### Problem statement
Line by line, give the data again exactly as it appears, but without pictures.

### Recorded data

==============================

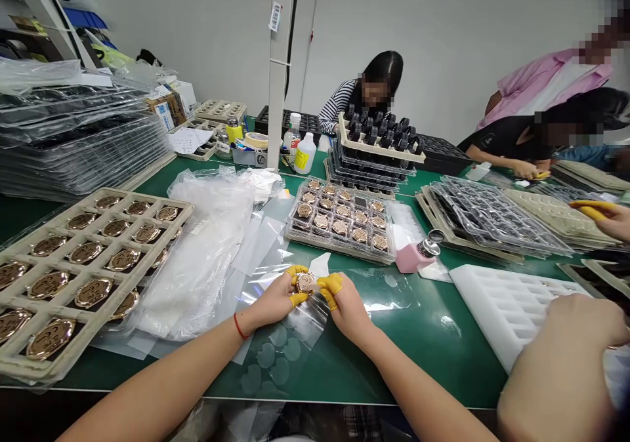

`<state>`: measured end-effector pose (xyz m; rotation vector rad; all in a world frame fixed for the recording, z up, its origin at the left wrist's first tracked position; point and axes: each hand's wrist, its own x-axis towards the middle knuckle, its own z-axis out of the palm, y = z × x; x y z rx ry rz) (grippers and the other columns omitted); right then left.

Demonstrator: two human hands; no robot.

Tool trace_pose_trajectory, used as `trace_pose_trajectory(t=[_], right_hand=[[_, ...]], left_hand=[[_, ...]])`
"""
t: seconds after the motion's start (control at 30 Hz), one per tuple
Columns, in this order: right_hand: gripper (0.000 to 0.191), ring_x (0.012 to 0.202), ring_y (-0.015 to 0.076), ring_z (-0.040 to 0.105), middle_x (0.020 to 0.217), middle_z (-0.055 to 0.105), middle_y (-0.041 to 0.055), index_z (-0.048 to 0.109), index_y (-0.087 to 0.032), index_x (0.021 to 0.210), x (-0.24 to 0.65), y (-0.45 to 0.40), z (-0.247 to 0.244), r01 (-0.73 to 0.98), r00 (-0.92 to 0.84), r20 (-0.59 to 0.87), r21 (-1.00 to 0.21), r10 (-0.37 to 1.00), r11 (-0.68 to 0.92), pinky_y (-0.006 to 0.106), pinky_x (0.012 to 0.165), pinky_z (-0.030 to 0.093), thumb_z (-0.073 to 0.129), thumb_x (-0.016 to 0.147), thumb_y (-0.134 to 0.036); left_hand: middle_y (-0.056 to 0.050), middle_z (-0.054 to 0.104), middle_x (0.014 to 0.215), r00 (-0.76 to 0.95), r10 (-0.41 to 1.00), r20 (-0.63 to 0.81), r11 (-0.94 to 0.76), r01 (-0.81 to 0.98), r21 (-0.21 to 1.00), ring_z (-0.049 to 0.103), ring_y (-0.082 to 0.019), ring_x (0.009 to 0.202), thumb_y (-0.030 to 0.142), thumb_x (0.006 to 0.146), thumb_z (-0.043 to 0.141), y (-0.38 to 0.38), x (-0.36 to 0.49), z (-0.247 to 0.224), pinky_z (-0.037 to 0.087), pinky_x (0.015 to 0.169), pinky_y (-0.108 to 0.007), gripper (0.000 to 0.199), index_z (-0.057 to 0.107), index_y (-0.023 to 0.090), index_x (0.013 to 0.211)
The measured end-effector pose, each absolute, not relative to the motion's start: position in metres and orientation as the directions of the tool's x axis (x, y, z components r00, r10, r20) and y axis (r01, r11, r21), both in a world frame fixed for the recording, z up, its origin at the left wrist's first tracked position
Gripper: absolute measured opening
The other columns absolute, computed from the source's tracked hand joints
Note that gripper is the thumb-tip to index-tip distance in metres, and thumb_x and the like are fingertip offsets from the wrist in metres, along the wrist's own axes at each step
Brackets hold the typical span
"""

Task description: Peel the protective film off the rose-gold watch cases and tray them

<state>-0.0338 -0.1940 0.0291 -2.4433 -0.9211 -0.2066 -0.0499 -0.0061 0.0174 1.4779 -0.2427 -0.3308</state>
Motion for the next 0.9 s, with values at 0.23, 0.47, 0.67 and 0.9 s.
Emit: trace_pose_trajectory(t=[0.23, 0.47, 0.67, 0.9], right_hand=[[0.021, 0.091, 0.0286, 0.053, 0.093, 0.061, 0.0146, 0.064, -0.015, 0.097, 0.004, -0.214, 0.037, 0.28, 0.96, 0.069, -0.273, 0.272, -0.92, 0.039, 0.077, 0.041, 0.051, 0.08, -0.018], [0.038, 0.082, 0.0159, 0.058, 0.092, 0.063, 0.0025, 0.051, -0.025, 0.121, 0.003, -0.169, 0.039, 0.407, 0.847, 0.098, -0.752, 0.523, -0.519, 0.029, 0.074, 0.046, 0.052, 0.082, -0.027], [0.03, 0.075, 0.0146, 0.06, 0.088, 0.065, 0.003, 0.055, -0.019, 0.11, 0.119, -0.164, 0.097, 0.279, 0.96, 0.235, -0.72, 0.155, -0.636, 0.027, 0.068, 0.046, 0.047, 0.084, -0.033], [0.027, 0.103, 0.0233, 0.054, 0.104, 0.062, 0.0122, 0.056, -0.015, 0.108, 0.223, -0.195, 0.115, -0.132, 0.944, 0.187, -0.536, -0.271, -0.834, 0.038, 0.088, 0.037, 0.045, 0.087, -0.027]], left_hand=[[-0.008, 0.054, 0.114, 0.944, -0.321, -0.072, 0.117, 0.115, 0.986, 0.055, -0.02, 0.1, 0.026, 0.076, 0.063, -0.008, -0.052, 0.014, 0.045, 0.086, -0.035, 0.052, 0.038, 0.022, 0.122], [-0.007, 0.06, 0.1, 0.954, -0.292, -0.064, 0.129, 0.105, 0.986, 0.058, -0.02, 0.09, 0.029, 0.077, 0.061, -0.011, -0.053, 0.005, 0.045, 0.08, -0.033, 0.061, 0.033, 0.021, 0.13], [-0.002, 0.059, 0.082, 0.961, -0.268, -0.069, 0.059, 0.088, 0.994, 0.055, -0.016, 0.074, 0.032, 0.078, 0.06, -0.013, -0.048, -0.005, 0.042, 0.072, -0.03, 0.076, 0.016, 0.017, 0.138], [-0.003, 0.06, 0.082, 0.959, -0.267, -0.099, 0.043, 0.115, 0.992, 0.056, -0.017, 0.079, 0.032, 0.077, 0.06, -0.013, -0.048, -0.002, 0.042, 0.076, -0.031, 0.077, 0.018, 0.014, 0.139]])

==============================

### Response box
`<state>`: measured end-effector pose (xyz m; rotation vector rad; all in a world frame fixed for the recording, z up, its origin at the left wrist's first tracked position; point and axes: each hand's wrist, its own x-axis towards the middle knuckle, its own z-axis out of the palm, y = z × x; x y z rx ry rz) (grippers and the other columns omitted); right then left.

Demonstrator: two human hands; no robot.

Tool trace_pose_trajectory, used as `trace_pose_trajectory(t=[_], right_hand=[[_, ...]], left_hand=[[_, ...]])`
"""
t: seconds after the motion's start (control at 30 Hz), one per tuple
Columns, in this order: right_hand: gripper (0.000 to 0.191), ring_x (0.012 to 0.202), ring_y (-0.015 to 0.076), ring_z (-0.040 to 0.105), middle_x (0.020 to 0.217), middle_z (-0.055 to 0.105), middle_y (-0.041 to 0.055), index_z (-0.048 to 0.109), index_y (-0.087 to 0.032), index_x (0.021 to 0.210), x (-0.24 to 0.65), y (-0.45 to 0.40), z (-0.247 to 0.244), r01 (-0.73 to 0.98), r00 (-0.92 to 0.84), r20 (-0.59 to 0.87), r21 (-1.00 to 0.21), r10 (-0.37 to 1.00), r11 (-0.68 to 0.92), pinky_y (-0.006 to 0.106), pinky_x (0.012 to 0.165), pinky_z (-0.030 to 0.093), thumb_z (-0.073 to 0.129), thumb_x (-0.016 to 0.147), thumb_y (-0.134 to 0.036); left_hand: middle_y (-0.056 to 0.050), middle_z (-0.054 to 0.104), middle_x (0.014 to 0.215), r00 (-0.76 to 0.95), r10 (-0.41 to 1.00), r20 (-0.63 to 0.81), r11 (-0.94 to 0.76), r01 (-0.81 to 0.98), r21 (-0.21 to 1.00), ring_z (-0.049 to 0.103), ring_y (-0.082 to 0.019), ring_x (0.009 to 0.202), thumb_y (-0.030 to 0.142), thumb_x (0.006 to 0.146), thumb_z (-0.043 to 0.141), y (-0.38 to 0.38), x (-0.36 to 0.49), z (-0.247 to 0.224), pinky_z (-0.037 to 0.087), pinky_x (0.015 to 0.169), pinky_y (-0.108 to 0.007), gripper (0.000 to 0.199), index_z (-0.057 to 0.107), index_y (-0.023 to 0.090), index_x (0.013 to 0.211)
The measured end-effector pose, each absolute, not relative to the motion's start: position in metres and orientation as the directions of the tool's x axis (x, y, z components r00, r10, r20) and y axis (r01, r11, r21), both in a world frame fixed for the recording, z up, its origin at the left wrist's first tracked position
Gripper: absolute measured opening
The other columns absolute, computed from the source's tracked hand joints
Note that gripper is the thumb-tip to index-tip distance in metres, and thumb_x and the like are fingertip offsets from the wrist in metres, along the wrist's own axes at each step
Brackets hold the typical span
"""

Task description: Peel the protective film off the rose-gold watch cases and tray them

<state>-0.0338 -0.1940 0.0291 -2.4433 -0.9211 -0.2066 -0.0499 -0.0061 0.0174 1.4779 -0.2427 -0.3308</state>
Motion for the next 0.9 s, with values at 0.23, 0.47, 0.67 and 0.9 s.
Emit: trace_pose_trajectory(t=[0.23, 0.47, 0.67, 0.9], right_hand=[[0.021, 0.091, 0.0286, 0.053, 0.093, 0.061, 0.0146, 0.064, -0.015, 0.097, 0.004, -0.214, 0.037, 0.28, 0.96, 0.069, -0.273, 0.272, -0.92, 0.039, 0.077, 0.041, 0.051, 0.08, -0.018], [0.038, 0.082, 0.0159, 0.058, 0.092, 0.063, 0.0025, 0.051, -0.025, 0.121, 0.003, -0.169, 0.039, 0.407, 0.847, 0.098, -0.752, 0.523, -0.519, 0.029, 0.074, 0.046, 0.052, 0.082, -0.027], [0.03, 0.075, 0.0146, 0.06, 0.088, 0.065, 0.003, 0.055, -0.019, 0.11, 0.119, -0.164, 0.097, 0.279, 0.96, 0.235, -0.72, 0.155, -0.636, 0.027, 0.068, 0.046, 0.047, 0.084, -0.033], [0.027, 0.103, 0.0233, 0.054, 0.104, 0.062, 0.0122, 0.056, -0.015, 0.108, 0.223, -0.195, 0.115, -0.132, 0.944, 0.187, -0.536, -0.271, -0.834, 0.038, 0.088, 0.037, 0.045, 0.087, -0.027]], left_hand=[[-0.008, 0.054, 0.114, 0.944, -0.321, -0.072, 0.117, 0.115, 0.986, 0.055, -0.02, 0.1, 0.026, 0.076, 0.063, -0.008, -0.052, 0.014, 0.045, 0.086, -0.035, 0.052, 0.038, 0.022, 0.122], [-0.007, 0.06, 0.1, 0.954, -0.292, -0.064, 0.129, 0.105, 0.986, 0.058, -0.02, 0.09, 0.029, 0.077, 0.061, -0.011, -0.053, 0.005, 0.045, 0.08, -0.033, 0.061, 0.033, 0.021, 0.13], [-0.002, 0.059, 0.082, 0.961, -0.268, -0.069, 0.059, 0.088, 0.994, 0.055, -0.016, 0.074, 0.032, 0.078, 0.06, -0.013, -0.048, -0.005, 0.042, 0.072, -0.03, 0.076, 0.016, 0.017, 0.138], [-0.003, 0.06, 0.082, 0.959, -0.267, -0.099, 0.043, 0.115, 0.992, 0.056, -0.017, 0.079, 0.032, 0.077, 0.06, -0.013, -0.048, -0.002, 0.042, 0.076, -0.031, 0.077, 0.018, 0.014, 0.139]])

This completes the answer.